◆ What the task requires
Starting with the line that contains "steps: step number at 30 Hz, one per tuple" and stopping after the line that contains "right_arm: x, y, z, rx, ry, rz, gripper", copy the entries below exactly. Include nothing else.

◆ Listed entries
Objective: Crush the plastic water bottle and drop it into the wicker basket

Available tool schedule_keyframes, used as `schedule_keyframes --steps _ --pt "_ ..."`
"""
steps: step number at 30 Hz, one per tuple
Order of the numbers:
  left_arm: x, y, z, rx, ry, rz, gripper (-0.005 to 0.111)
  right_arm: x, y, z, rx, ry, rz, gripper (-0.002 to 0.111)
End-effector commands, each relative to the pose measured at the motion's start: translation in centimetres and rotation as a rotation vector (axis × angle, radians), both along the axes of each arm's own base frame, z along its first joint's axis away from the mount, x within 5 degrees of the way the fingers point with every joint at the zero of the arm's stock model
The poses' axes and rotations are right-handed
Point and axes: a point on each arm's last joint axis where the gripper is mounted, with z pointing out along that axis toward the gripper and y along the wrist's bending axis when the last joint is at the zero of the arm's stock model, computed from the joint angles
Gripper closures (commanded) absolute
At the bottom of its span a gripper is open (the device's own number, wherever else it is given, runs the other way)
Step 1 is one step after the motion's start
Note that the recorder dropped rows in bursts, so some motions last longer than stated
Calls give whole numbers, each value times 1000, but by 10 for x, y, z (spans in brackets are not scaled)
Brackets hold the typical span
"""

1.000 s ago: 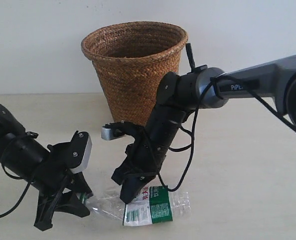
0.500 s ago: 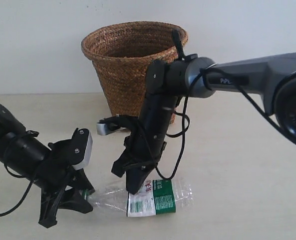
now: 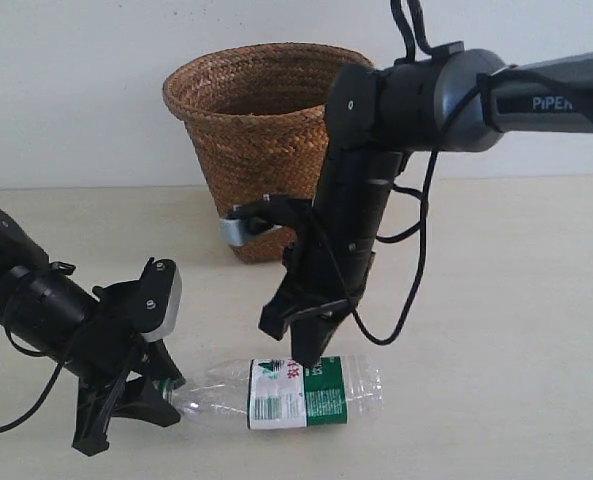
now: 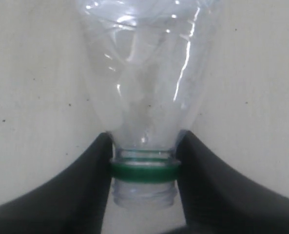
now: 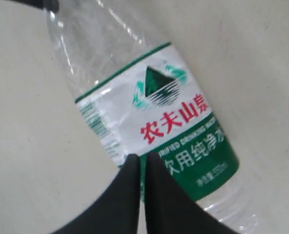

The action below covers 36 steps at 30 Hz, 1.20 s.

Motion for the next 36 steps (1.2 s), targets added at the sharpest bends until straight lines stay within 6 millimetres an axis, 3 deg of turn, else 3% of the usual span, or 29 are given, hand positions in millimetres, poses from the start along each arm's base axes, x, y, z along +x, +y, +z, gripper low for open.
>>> schedule_keyframes --steps 1,8,18,26,36 --pt "4 2 1 27 -45 17 102 -10 -9 -11 -34 30 42 108" --pt "5 3 1 39 -58 11 102 -4 -13 -15 -76 -43 66 108" --pt "6 4 0 47 -70 16 102 -4 -5 23 68 -124 31 108" --pt "6 4 0 48 -71 17 102 3 -1 -8 34 -92 39 108" --pt "6 4 0 47 -70 16 102 13 0 -80 -79 -28 60 108"
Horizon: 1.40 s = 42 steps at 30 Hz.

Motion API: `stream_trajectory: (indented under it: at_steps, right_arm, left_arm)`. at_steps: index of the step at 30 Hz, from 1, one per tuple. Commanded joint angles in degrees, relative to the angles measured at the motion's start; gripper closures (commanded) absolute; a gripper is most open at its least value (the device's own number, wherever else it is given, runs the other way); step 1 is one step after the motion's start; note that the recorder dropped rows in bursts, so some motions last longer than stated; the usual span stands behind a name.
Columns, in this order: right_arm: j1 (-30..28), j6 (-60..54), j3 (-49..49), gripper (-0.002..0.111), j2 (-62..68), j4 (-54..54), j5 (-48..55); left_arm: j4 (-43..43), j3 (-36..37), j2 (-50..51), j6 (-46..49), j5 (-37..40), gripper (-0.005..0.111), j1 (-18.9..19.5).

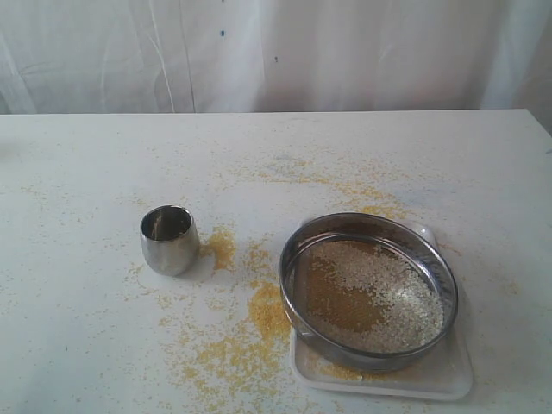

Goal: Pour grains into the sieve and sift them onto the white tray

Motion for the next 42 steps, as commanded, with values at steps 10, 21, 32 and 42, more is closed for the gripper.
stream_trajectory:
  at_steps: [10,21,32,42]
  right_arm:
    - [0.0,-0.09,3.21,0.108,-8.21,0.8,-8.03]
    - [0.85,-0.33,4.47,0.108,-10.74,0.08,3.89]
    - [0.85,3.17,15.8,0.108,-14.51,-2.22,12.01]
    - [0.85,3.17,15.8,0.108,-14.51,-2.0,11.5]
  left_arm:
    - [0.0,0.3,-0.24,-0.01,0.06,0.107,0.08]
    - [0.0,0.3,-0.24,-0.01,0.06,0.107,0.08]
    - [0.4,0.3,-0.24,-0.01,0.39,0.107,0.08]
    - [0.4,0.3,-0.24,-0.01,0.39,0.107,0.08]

◆ Exercise result
steps: step number at 30 Hz, one per tuple
Order of the numbers:
  left_arm: x, y, z, rx, ry, rz, gripper (-0.005 to 0.111)
  right_arm: x, y, z, rx, ry, rz, gripper (-0.002 to 0.111)

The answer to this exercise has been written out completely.